所以我觉得发展中国家,首先必须改变思路,多边机构、双边机构,也必须改变思路,才能够抓住这个机遇。那么如果能抓住这个机遇,我相信这是全球的双赢,对发展中国家来讲,能够进入一个动态的经济增长,它的收入水平能够不断提高,它的就业能够增加,然后它的经济很可能像东亚这些经济体一样,20年、30年快速增长。它也能够给发达国家,创造结构性改革的空间,让它能够恢复到常态。我想只有发达国家恢复常态了,我们贸易才能够恢复常态。而且这一次常态恢复了以后,就会让现在像非洲、南亚,这些全世界人口达到50%以上的劳动力,进入到整个全球的贸易体系里去。我想它将带来经济的增长和贸易的增长,可能会比上一轮贸易的增长更快。

那么对这些,我自己在世界银行的时候就开始倡导,而且还出了一本书,叫《从西潮到东风》,我在世界银行四年对国际经济主要问题的思考跟建议,我很高兴当时这个建议提出来的时候,在国际上大家不太关注,但是从2009年以后,我看到了国际上面的认识基本上往我那个公式去了。

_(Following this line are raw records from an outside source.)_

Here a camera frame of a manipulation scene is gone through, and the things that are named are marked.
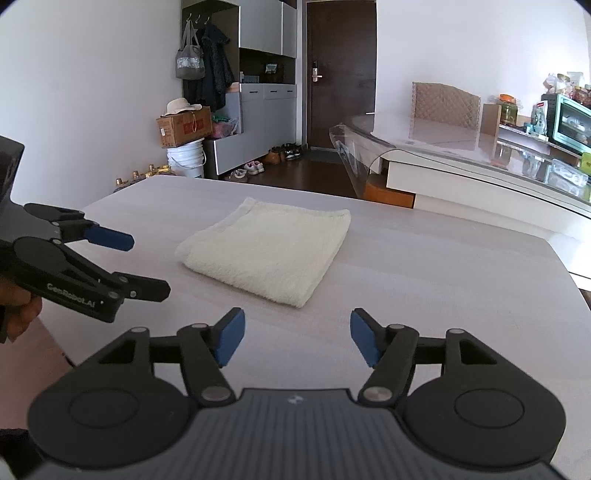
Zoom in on row of shoes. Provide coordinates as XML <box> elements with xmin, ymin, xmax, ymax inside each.
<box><xmin>224</xmin><ymin>142</ymin><xmax>304</xmax><ymax>182</ymax></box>

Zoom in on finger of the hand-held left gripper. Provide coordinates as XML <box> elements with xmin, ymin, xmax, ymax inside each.
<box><xmin>23</xmin><ymin>202</ymin><xmax>136</xmax><ymax>253</ymax></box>
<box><xmin>62</xmin><ymin>251</ymin><xmax>172</xmax><ymax>304</ymax></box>

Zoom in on dark hanging coat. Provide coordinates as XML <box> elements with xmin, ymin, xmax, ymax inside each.
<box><xmin>184</xmin><ymin>22</ymin><xmax>237</xmax><ymax>112</ymax></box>

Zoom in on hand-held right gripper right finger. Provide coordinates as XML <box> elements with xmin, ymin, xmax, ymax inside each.
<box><xmin>350</xmin><ymin>308</ymin><xmax>502</xmax><ymax>408</ymax></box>

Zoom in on teal toaster oven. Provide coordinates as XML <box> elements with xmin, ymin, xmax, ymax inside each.
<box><xmin>547</xmin><ymin>94</ymin><xmax>591</xmax><ymax>154</ymax></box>

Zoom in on white sun hat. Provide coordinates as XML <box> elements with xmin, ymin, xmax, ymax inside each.
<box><xmin>161</xmin><ymin>97</ymin><xmax>204</xmax><ymax>117</ymax></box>

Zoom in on clear plastic container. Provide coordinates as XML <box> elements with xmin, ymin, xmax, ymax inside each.
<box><xmin>547</xmin><ymin>158</ymin><xmax>590</xmax><ymax>188</ymax></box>

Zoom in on dark brown door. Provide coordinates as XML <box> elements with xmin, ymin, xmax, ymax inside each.
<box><xmin>304</xmin><ymin>0</ymin><xmax>378</xmax><ymax>151</ymax></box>

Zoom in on white dining table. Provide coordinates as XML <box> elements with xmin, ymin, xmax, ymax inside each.
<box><xmin>364</xmin><ymin>150</ymin><xmax>591</xmax><ymax>243</ymax></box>

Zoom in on grey hallway cabinet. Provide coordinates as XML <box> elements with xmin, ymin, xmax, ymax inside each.
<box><xmin>181</xmin><ymin>0</ymin><xmax>299</xmax><ymax>182</ymax></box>

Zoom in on clear glass table cover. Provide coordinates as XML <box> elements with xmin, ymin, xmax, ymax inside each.
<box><xmin>329</xmin><ymin>113</ymin><xmax>591</xmax><ymax>219</ymax></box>

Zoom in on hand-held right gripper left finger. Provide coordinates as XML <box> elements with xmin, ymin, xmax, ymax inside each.
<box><xmin>98</xmin><ymin>307</ymin><xmax>246</xmax><ymax>408</ymax></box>

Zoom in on orange lid glass jar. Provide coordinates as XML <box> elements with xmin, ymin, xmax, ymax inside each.
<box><xmin>499</xmin><ymin>94</ymin><xmax>518</xmax><ymax>127</ymax></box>

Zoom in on pink plastic bag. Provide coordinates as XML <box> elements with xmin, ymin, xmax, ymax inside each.
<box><xmin>211</xmin><ymin>113</ymin><xmax>241</xmax><ymax>140</ymax></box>

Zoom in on cream towel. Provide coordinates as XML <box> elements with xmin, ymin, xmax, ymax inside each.
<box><xmin>174</xmin><ymin>197</ymin><xmax>352</xmax><ymax>309</ymax></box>

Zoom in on large brown cardboard box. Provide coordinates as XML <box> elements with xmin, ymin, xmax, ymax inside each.
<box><xmin>156</xmin><ymin>106</ymin><xmax>214</xmax><ymax>149</ymax></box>

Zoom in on grey hanging bag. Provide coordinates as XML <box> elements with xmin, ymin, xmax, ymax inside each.
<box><xmin>175</xmin><ymin>19</ymin><xmax>206</xmax><ymax>80</ymax></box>

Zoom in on person's left hand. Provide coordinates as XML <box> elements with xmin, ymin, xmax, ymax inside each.
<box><xmin>0</xmin><ymin>278</ymin><xmax>45</xmax><ymax>343</ymax></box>

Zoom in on small brown cardboard box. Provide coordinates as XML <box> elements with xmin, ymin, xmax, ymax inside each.
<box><xmin>482</xmin><ymin>103</ymin><xmax>503</xmax><ymax>136</ymax></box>

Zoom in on white plastic bucket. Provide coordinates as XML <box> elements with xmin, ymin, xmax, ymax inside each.
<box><xmin>166</xmin><ymin>138</ymin><xmax>206</xmax><ymax>179</ymax></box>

比如说我也很高兴在这一次的20国峰会里面提到,20国集团支持非洲和最不发达国家的工业发展的倡议,它现在不仅是说基础设施的倡议,也是工业发展倡议,而这些倡议我在世界银行的认识上和后来写的书上基本上也都提出来了。很高兴看到大家的认识上面已经逐渐统一了,重要的是我们在行动上面也必须统一起来,谢谢。